§ **What is needed**: In the listing below, find the line holding "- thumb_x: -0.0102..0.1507" and the line holding "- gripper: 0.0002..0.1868". Write out those two lines and all lines between, exactly, and nothing more.

+++ Excerpted data +++

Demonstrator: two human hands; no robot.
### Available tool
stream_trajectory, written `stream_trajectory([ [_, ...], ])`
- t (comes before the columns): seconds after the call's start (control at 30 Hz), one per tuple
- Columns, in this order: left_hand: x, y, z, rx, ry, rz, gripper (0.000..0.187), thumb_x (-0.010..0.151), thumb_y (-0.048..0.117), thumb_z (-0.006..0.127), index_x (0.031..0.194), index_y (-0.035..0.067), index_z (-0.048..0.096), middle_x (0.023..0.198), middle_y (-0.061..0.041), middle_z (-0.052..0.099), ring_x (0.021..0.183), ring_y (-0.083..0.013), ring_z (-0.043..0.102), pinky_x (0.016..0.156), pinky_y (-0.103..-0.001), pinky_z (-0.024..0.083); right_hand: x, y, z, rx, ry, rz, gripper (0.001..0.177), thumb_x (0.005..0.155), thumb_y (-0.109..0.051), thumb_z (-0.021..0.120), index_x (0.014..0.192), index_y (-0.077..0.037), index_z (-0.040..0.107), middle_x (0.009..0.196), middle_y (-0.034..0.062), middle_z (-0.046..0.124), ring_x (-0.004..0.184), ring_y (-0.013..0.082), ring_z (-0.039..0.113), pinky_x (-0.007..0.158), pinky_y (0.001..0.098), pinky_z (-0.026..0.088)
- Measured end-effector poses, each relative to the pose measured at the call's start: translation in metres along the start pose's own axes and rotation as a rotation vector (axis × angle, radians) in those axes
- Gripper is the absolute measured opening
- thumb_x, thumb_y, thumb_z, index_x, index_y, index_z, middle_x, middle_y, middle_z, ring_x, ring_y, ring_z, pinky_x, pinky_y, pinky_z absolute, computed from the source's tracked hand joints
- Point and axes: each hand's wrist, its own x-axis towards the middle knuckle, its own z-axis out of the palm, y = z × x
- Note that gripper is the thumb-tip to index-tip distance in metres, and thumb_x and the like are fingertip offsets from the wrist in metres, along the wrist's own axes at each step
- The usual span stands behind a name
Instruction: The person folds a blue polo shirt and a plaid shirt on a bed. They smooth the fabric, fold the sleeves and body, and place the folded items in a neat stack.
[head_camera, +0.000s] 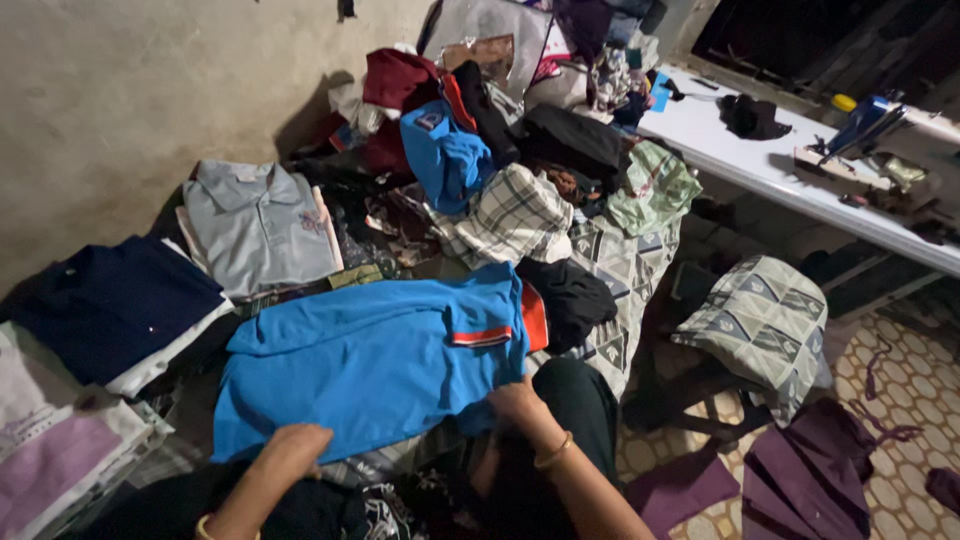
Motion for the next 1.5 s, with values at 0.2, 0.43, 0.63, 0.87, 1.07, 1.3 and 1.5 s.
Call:
stream_trajectory([
  [0.2, -0.016, 0.016, -0.035, -0.15, 0.065, 0.003, 0.028, 0.067, 0.015, 0.085, 0.085, 0.012, 0.064, 0.088, -0.011, 0.071, 0.093, -0.0349, 0.068, 0.079, -0.046, 0.054, -0.022, -0.003, -0.009, 0.156, 0.154, -0.046, 0.031, 0.091, -0.026, 0.061, 0.117, -0.016, 0.074, 0.12, 0.0078, 0.073, 0.119, 0.0304, 0.064, 0.099, 0.0512, 0.042],
  [0.43, -0.018, 0.027, -0.075, -0.285, -0.055, -0.243, 0.031, 0.08, 0.018, 0.08, 0.101, 0.009, 0.058, 0.094, -0.014, 0.07, 0.095, -0.0354, 0.068, 0.083, -0.045, 0.054, -0.041, -0.002, -0.074, 0.008, -0.261, 0.02, 0.012, 0.091, -0.028, 0.065, 0.088, -0.021, 0.075, 0.087, 0.0016, 0.073, 0.091, 0.0238, 0.07, 0.089, 0.0501, 0.041],
  [0.63, -0.004, -0.005, -0.054, -0.285, -0.127, -0.162, 0.032, 0.078, 0.027, 0.084, 0.103, 0.013, 0.069, 0.102, -0.009, 0.074, 0.099, -0.0283, 0.071, 0.085, -0.04, 0.055, -0.02, 0.029, -0.102, 0.299, -0.52, -0.006, 0.029, 0.085, -0.045, 0.071, 0.103, -0.022, 0.077, 0.09, 0.0053, 0.074, 0.088, 0.0258, 0.072, 0.079, 0.042, 0.053],
  [0.87, 0.059, -0.091, -0.104, -0.443, 0.117, -0.338, 0.046, 0.084, 0.049, 0.073, 0.113, 0.013, 0.075, 0.103, -0.013, 0.08, 0.094, -0.0271, 0.077, 0.086, -0.04, 0.059, 0.093, 0.119, -0.064, 1.149, 0.03, 0.38, 0.054, 0.093, -0.055, 0.062, 0.11, -0.005, 0.074, 0.098, 0.0109, 0.074, 0.088, 0.0197, 0.069, 0.078, 0.0349, 0.054],
  [1.07, 0.04, -0.115, -0.113, -0.355, -0.028, -0.597, 0.087, 0.072, 0.074, 0.073, 0.124, 0.005, 0.073, 0.114, -0.02, 0.079, 0.106, -0.0303, 0.076, 0.094, -0.04, 0.058, 0.116, 0.117, -0.022, 1.164, 0.047, 0.688, 0.071, 0.094, -0.066, 0.059, 0.113, 0.001, 0.07, 0.097, 0.0106, 0.073, 0.086, 0.0171, 0.067, 0.076, 0.0331, 0.053],
  [1.3, -0.027, -0.128, -0.096, -0.632, 0.03, -0.597, 0.104, 0.067, 0.064, 0.091, 0.138, -0.004, 0.057, 0.136, -0.022, 0.066, 0.124, -0.0308, 0.067, 0.106, -0.04, 0.051, 0.082, 0.134, -0.021, 0.919, -0.323, 0.549, 0.057, 0.085, -0.052, 0.077, 0.102, 0.001, 0.072, 0.082, 0.0117, 0.071, 0.074, 0.0207, 0.066, 0.067, 0.0359, 0.053],
  [1.5, -0.035, -0.136, -0.094, -0.98, 0.742, -0.61, 0.087, 0.077, 0.055, 0.076, 0.142, 0.001, 0.058, 0.134, -0.019, 0.066, 0.117, -0.0305, 0.061, 0.099, -0.041, 0.046, 0.094, 0.132, -0.024, 1.539, 0.351, 0.468, 0.038, 0.091, -0.038, 0.073, 0.107, -0.004, 0.073, 0.092, 0.0022, 0.075, 0.082, 0.0107, 0.066, 0.073, 0.0298, 0.054],
])
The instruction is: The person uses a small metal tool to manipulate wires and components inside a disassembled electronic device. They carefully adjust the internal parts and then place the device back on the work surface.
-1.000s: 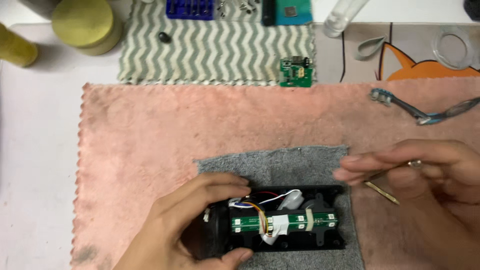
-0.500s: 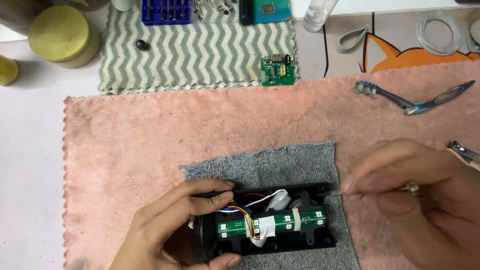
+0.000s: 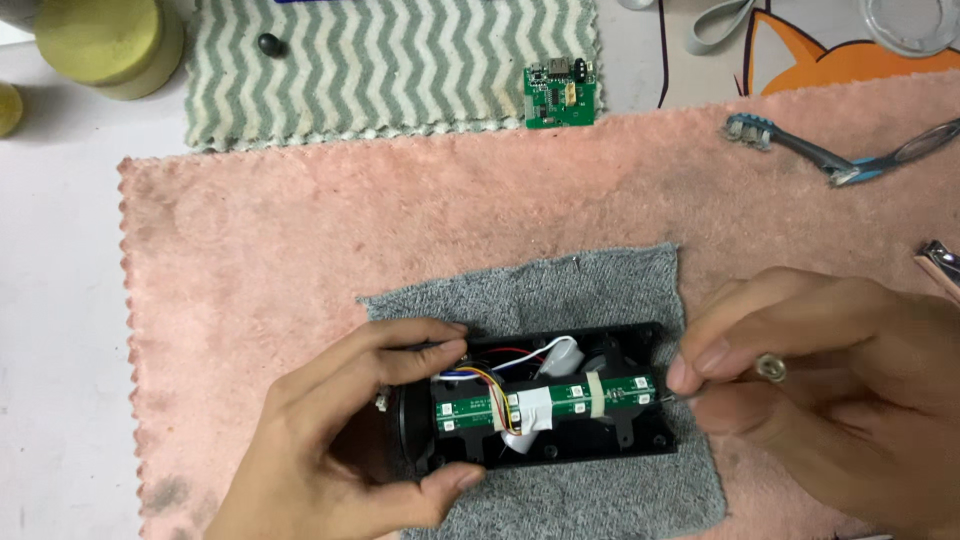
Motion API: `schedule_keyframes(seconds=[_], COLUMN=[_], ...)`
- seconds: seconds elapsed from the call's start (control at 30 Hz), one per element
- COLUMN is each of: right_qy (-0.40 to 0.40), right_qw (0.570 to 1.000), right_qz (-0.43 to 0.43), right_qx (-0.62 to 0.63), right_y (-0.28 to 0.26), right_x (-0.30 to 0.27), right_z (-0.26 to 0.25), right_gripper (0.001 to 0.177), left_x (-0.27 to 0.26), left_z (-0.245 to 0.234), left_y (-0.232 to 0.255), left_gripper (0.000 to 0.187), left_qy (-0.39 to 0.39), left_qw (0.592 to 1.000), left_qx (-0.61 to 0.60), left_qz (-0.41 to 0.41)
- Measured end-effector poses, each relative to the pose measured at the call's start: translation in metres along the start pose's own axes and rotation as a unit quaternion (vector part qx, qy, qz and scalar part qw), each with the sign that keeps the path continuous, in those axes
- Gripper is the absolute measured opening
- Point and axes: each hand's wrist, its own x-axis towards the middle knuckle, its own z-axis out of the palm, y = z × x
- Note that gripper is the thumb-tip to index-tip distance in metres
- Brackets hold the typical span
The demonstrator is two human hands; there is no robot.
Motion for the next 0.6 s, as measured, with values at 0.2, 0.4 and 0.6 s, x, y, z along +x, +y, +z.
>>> schedule_keyframes(seconds=[0.2, 0.4, 0.6], right_qy=[0.008, 0.015, 0.035], right_qw=[1.0, 1.0, 0.999], right_qz=[0.004, -0.01, 0.022], right_qx=[-0.02, -0.023, 0.003], right_y=[-0.0086, -0.0047, -0.0042], right_x=[0.0013, 0.0012, -0.0031], right_z=[0.0018, 0.0027, 0.0067], right_gripper=[0.032, 0.032, 0.024], left_x=[-0.0018, 0.0008, 0.0002], left_z=[0.0001, -0.0018, -0.0025], left_y=[-0.0024, -0.0004, 0.0002], left_gripper=[0.063, 0.062, 0.059], left_qy=[-0.007, -0.014, -0.011], left_qw=[1.0, 1.0, 1.0], left_qx=[-0.003, 0.017, 0.001], left_qz=[0.003, 0.017, 0.01])
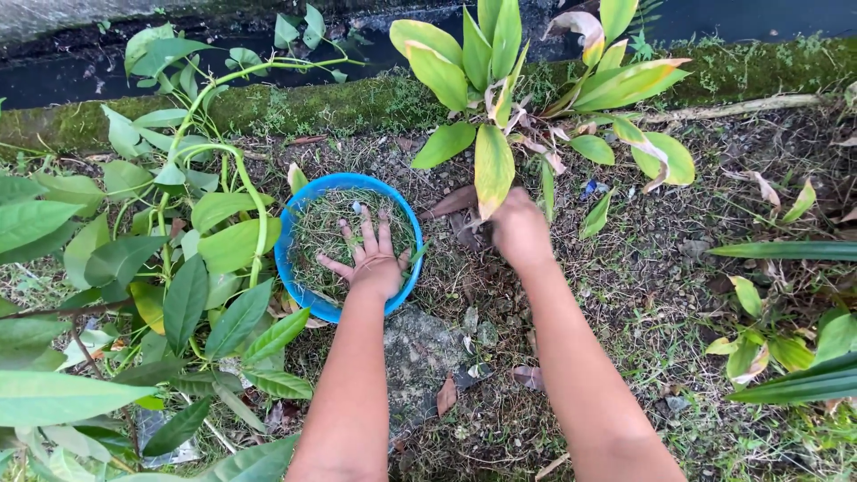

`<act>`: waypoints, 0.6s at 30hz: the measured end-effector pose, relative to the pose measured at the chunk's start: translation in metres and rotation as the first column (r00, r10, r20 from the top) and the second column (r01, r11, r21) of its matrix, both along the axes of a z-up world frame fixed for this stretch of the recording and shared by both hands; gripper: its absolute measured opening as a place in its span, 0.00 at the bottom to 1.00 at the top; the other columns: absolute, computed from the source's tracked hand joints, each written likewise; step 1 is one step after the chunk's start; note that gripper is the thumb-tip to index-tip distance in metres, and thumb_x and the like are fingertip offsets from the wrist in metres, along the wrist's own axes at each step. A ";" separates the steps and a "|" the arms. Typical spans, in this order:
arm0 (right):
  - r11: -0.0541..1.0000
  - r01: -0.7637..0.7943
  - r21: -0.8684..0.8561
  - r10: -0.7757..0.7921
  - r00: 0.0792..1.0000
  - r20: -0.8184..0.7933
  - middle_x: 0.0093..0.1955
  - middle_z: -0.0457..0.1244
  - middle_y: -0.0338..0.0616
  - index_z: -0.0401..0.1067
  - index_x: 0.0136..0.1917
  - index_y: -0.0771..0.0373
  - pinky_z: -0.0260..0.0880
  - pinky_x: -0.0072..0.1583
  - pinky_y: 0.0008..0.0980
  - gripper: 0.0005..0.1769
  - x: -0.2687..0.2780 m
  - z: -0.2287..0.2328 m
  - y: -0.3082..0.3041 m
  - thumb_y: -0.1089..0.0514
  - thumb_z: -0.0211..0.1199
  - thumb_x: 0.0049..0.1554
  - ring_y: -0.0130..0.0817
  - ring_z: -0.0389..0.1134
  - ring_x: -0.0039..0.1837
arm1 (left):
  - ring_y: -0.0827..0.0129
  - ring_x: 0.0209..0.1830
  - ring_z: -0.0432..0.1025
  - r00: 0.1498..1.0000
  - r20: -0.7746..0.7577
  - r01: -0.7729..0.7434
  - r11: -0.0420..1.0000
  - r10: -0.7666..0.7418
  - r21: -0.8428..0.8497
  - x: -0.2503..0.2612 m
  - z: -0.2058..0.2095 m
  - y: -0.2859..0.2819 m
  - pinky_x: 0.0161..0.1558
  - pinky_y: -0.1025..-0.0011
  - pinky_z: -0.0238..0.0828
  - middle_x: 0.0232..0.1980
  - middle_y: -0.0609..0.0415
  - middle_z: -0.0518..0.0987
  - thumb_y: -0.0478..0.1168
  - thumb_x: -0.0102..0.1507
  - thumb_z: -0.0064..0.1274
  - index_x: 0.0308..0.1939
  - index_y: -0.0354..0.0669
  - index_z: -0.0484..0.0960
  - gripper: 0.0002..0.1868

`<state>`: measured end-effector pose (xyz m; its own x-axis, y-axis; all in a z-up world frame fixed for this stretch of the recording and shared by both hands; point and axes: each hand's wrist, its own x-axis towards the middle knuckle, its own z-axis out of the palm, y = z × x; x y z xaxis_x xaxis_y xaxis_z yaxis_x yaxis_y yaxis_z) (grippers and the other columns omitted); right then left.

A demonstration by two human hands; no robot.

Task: Removing weeds and debris from a garden planter and collecting them in a blue bowl.

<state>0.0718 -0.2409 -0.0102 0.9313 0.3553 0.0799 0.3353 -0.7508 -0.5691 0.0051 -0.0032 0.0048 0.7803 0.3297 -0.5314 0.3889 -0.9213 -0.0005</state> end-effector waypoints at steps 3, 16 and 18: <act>0.954 0.170 0.247 -0.220 0.956 0.193 0.49 0.69 0.48 0.81 0.50 0.59 0.72 0.59 0.46 0.14 -0.006 -0.006 -0.014 0.71 0.65 0.52 0.47 0.69 0.56 | 0.47 0.82 0.10 1.000 0.005 0.010 1.000 -0.010 0.004 -0.003 -0.011 0.004 0.60 0.14 0.13 0.84 0.61 0.15 0.64 0.68 0.39 0.81 0.70 0.25 0.47; 0.996 -0.013 -0.090 0.028 0.984 0.175 0.67 0.63 0.46 0.78 0.56 0.51 0.65 0.66 0.49 0.32 -0.021 -0.012 0.057 0.65 0.73 0.35 0.52 0.62 0.71 | 0.47 0.82 0.11 1.000 -0.001 -0.002 1.000 0.002 -0.012 -0.002 -0.006 0.003 0.61 0.14 0.14 0.84 0.61 0.16 0.65 0.68 0.39 0.81 0.71 0.25 0.48; 0.999 0.023 -0.049 -0.019 0.997 0.078 0.61 0.66 0.43 0.78 0.50 0.52 0.71 0.62 0.44 0.17 -0.024 -0.035 0.050 0.69 0.66 0.49 0.49 0.68 0.64 | 0.48 0.82 0.11 1.000 0.003 -0.001 1.000 0.001 -0.023 -0.001 -0.005 0.003 0.61 0.14 0.14 0.84 0.61 0.16 0.65 0.68 0.38 0.81 0.71 0.25 0.47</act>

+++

§ **Your response**:
  - thumb_x: -0.0102..0.1507
  - thumb_z: -0.0064..0.1274
  - index_x: 0.0308..0.1939
  - index_y: -0.0354..0.0669
  - index_z: -0.0484..0.0960
  - gripper: 0.0002..0.1868

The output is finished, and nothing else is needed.